Note: For honey mix, combine equal parts honey and warm water and stir until honey dissolves.
Donn Day Afternoon
This recipe from Martin and Rebecca Cate’s “Smuggler’s Cove: Exotic Cocktails, Rum, and the Cult of Tiki” (Ten Speed Press, 2016) features AOC Martinique Rhum Agricole, a rum that must be produced from fresh sugarcane juice and adhere to appellation d’origine contrôlée’s strict rules about harvest, pressing, fermentation and distillation. Martin Cate also consulted at TikiCat, in Westport, which is how his cocktail came to also be featured there.
Makes 1 drink
1/2 ounce fresh lime juice
1/2 ounce cinnamon syrup (see note)
2 ounces AOC Martinique Rhum Agricole blanc
4 ounces chilled Stiegl-Radler Grapefruit beer
Grapefruit peel, for garnish
Add all the ingredients to a double old-fashioned glass. Gently add cracked or cubed ice and stir. Express oil from the grapefruit peel and then drop the peel into the drink.
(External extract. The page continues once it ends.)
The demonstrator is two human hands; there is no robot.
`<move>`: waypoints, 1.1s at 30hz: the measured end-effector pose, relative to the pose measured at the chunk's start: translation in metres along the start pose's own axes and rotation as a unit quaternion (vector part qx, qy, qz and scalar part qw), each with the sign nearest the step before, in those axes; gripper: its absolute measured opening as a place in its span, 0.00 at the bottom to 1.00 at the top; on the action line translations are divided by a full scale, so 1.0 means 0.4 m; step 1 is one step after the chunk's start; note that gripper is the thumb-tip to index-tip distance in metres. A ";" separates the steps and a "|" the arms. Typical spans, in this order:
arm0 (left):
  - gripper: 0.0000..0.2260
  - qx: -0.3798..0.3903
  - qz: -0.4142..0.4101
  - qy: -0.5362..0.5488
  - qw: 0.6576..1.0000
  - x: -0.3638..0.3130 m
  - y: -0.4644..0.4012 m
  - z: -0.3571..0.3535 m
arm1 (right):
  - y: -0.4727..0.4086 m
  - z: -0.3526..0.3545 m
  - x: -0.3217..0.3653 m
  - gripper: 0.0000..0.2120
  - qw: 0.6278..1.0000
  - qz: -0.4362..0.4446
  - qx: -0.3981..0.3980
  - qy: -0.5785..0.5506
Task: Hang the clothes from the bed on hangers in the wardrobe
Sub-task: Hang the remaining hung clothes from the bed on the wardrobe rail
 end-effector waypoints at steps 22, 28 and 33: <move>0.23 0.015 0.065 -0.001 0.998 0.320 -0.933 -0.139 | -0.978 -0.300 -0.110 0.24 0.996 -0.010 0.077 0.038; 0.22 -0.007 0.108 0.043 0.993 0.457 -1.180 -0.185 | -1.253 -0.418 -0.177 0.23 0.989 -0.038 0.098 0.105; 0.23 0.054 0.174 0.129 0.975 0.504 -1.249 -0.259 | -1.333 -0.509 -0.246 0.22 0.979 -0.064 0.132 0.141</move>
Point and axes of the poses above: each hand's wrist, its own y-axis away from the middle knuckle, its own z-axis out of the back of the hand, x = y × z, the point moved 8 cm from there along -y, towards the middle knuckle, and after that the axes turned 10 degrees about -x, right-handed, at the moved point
Note: For cinnamon syrup: place 2 cups water in a sauce pan. Add 3 (6-inch) cinnamon sticks, halved, to the water and bring to a boil over high heat. Add 4 cups of sugar and stir with a whisk (or an immersion blender) until dissolved, about 1 minute (the liquid should become clear such that you can see the bottom of the pot). Immediately remove from the heat. Cover and let sit at room temperature for 12 hours. Strain through cheesecloth into a bowl and then use a funnel to pour into a lidded bottle or other sealable container. The syrup will keep, refrigerated, for several weeks.